Search engine optimisation is crucially important, whether you’re a small, local start-up or a huge global company, and it takes a qualified SEO* specialist to create and implement a successful SEO strategy that can transform the success of a business.
Research shows that 93% of online experiences start with a search engine. Users rarely know what they want and where to find it and rely heavily on sites like Google to point them in the right direction.
Google is one of the world’s biggest search engines, and in today’s fast-moving and digitally competitive world many can’t imagine a life without this easy-to-use and instantaneous help and assistance.
The search engine is worth over £1122 billion and shows no signs of slowing down. There are currently two trillion searches per year on the site (that’s 228 million searches per hour!)
Google dominates the market, and any business, new or established, should be doing all that they can to ensure that they find themselves favourably ranked on the site.
Outside of Google, YouTube and Amazon have cemented themselves in the video and eCommerce search engine arenas, with a combined monthly visitor count of over 430 million.
There are quite literally millions of internet users out there using search engines to find the information that they need, and SEO is imperative to maximising a website’s potential.

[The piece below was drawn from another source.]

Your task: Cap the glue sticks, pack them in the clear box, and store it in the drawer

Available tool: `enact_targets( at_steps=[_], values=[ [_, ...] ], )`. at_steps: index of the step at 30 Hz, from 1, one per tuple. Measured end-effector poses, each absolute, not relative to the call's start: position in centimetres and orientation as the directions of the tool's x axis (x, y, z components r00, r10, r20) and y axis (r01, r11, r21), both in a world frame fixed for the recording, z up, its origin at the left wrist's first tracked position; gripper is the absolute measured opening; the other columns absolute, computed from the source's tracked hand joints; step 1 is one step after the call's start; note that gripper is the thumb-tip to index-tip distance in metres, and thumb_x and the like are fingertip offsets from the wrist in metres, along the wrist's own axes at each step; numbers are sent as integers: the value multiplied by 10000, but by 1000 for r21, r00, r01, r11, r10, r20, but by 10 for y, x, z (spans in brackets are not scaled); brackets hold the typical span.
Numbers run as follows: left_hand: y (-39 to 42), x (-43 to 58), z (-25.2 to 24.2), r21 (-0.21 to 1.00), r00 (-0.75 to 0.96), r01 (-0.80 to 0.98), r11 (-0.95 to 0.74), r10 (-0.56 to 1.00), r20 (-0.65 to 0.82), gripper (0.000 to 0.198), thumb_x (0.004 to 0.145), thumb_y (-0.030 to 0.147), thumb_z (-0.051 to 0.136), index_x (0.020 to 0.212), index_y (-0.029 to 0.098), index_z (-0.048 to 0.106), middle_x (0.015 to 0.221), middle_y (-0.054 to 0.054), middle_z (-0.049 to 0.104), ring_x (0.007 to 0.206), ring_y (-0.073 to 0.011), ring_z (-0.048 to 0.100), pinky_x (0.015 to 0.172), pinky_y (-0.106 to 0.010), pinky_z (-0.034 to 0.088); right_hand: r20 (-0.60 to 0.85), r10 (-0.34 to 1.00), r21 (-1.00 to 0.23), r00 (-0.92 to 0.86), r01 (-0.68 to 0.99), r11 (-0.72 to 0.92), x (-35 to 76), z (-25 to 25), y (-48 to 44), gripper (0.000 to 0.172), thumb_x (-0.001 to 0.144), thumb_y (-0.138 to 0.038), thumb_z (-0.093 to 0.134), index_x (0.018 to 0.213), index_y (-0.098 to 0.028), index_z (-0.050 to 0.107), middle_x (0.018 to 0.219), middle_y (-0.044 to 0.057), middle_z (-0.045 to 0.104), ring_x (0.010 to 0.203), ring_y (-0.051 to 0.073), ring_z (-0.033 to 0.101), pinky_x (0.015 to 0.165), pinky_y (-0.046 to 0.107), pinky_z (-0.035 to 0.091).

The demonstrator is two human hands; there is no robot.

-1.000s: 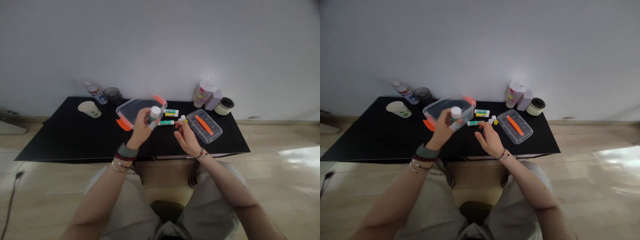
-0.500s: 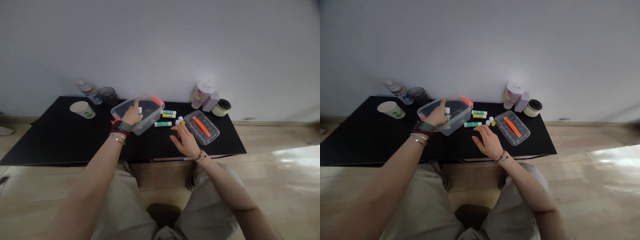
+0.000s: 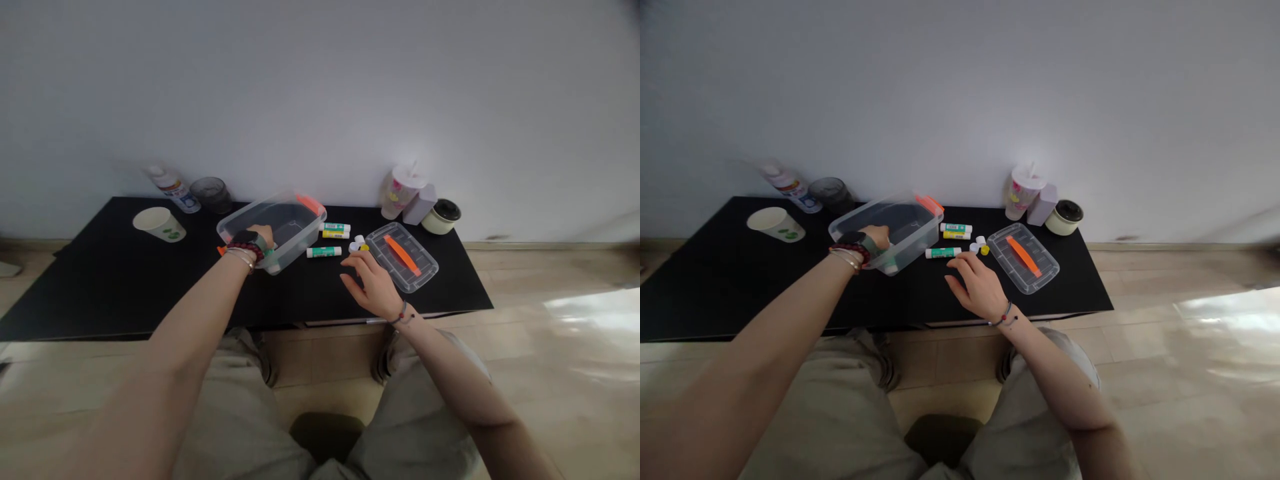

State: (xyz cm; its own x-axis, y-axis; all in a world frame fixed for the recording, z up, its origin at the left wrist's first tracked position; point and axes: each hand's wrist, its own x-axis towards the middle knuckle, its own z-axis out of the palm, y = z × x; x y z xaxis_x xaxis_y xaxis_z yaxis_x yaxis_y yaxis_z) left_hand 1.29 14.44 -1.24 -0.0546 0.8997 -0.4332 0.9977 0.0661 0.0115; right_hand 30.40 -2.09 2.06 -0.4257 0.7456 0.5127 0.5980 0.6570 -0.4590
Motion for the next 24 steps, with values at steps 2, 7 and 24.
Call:
enact_targets(
  at_steps=[2, 7, 24],
  values=[
    [143, 16, -12, -49, -53, 998, 35, 893, -447, 494, 687, 440, 780, 1059, 115, 748, 1061, -226, 734, 1023, -387, 681, 789, -398, 536, 517, 743, -449, -425, 604, 658, 306, 20, -21, 174, 986, -283, 502, 1135, -210, 554, 1128, 115, 606, 941, 202, 640, 745, 322, 572],
    [135, 21, -3, -117, -26, 993, -24, 912, -409, 487, 761, 399, 746, 1079, 30, 729, 1107, -260, 713, 1028, -363, 662, 841, -436, 519, 517, 744, -442, -423, 613, 655, 309, 21, -21, 159, 982, -282, 507, 1115, -215, 564, 1115, 109, 611, 948, 203, 646, 731, 314, 578],
    [130, 24, 3, -87, -28, 996, -9, 911, -411, 270, 640, 168, 800, 840, 15, 701, 824, -194, 718, 915, -320, 658, 834, -498, 495, 543, 687, -415, -482, 558, 719, 315, 26, -23, 145, 983, -218, 483, 1057, -208, 607, 1059, 99, 628, 976, 201, 643, 828, 334, 561]
  ],
)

Organic search is the most prominent way for people to discover and access online content, and a good SEO strategy is essential for improving the quality and quantity of traffic to a website. When done well, it’s worth its weight in gold.
With so many recognising the need for an intuitive, well-planned and effective SEO strategy, the demand for specialists in the area has risen exponentially, and it’s now an interesting and lucrative career option for anyone looking for a future-proof job in the digital marketing industry.
Read on to learn all there is to know about launching your career in the diverse and fascinating world of SEO.
You may now be asking yourself, what is search engine optimisation?
Search engine optimization is the process of improving the quality and quantity of website traffic to a website or a web page from search engines. SEO targets unpaid (organic) traffic rather than direct or paid traffic.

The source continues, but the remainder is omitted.